7.3 Effect of Dropout Rate 

Dropout has a tunable hyperparameter p (the probability of retaining a unit in the network) . 
In this section, we explore the effect of varying this hyperparameter. The comparison is 
done in two situations. 

1. The number of hidden units is held constant. 

2. The number of hidden units is changed so that the expected number of hidden units 
that will be retained after dropout is held constant. 

In the first case, we train the same network architecture with different amounts of 
dropout. We use a 784-2048-2048-2048-10 architecture. No input dropout was used. Fig- 
ure 9a shows the test error obtained as a function of p. If the architecture is held constant, 
having a small p means very few units will turn on during training. It can be seen that this 
has led to underfitting since the training error is also high. We see that as p increases, the 
error goes down. It becomes flat when 0.4 < p < 0.8 and then increases as p becomes close 
to 1. 



(a) Keeping n fixed. (b) Keeping pn fixed. 


Figure 9: Effect of changing dropout rates on MNIST. 
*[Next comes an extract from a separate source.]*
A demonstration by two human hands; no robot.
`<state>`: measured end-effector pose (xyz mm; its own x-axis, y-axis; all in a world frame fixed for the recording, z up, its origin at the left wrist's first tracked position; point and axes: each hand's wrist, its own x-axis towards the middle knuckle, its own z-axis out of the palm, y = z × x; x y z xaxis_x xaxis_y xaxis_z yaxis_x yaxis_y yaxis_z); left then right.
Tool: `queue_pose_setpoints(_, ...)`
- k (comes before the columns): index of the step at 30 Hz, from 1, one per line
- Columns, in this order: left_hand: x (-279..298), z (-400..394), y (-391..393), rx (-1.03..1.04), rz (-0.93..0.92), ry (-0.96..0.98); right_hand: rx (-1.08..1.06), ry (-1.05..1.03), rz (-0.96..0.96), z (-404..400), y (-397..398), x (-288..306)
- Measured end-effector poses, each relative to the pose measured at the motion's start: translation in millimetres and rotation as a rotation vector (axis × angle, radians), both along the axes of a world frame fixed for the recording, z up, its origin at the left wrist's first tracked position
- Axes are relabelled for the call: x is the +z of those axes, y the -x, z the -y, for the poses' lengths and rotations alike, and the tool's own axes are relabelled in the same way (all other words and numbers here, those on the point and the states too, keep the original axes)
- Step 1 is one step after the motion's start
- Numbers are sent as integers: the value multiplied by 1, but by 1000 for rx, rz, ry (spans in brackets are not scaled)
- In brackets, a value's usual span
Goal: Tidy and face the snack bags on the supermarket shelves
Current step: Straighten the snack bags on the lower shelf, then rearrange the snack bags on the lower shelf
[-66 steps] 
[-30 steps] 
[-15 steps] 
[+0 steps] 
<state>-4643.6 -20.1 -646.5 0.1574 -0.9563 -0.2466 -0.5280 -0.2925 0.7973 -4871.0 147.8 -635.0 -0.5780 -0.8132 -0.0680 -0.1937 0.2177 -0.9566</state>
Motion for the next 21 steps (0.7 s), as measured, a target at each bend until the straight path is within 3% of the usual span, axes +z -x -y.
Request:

Another interesting setting is the second case in which the quantity pn is held constant 
where n is the number of hidden units in any particular layer. This means that networks 
that have small p will have a large number of hidden units. Therefore, after applying 
dropout, the expected number of units that are present will be the same across different 
architectures. However, the test networks will be of different sizes. In our experiments, 
we set pn = 256 for the first two hidden layers and pn = 512 for the last hidden layer. 
Figure 9b shows the test error obtained as a function of p. We notice that the magnitude 
of errors for small values of p has reduced by a lot compared to Figure 9a (for p = 0.1 it fell 
from 2.7% to 1.7%). Values of p that are close to 0.6 seem to perform best for this choice 
of pn but our usual default value of 0.5 is close to optimal.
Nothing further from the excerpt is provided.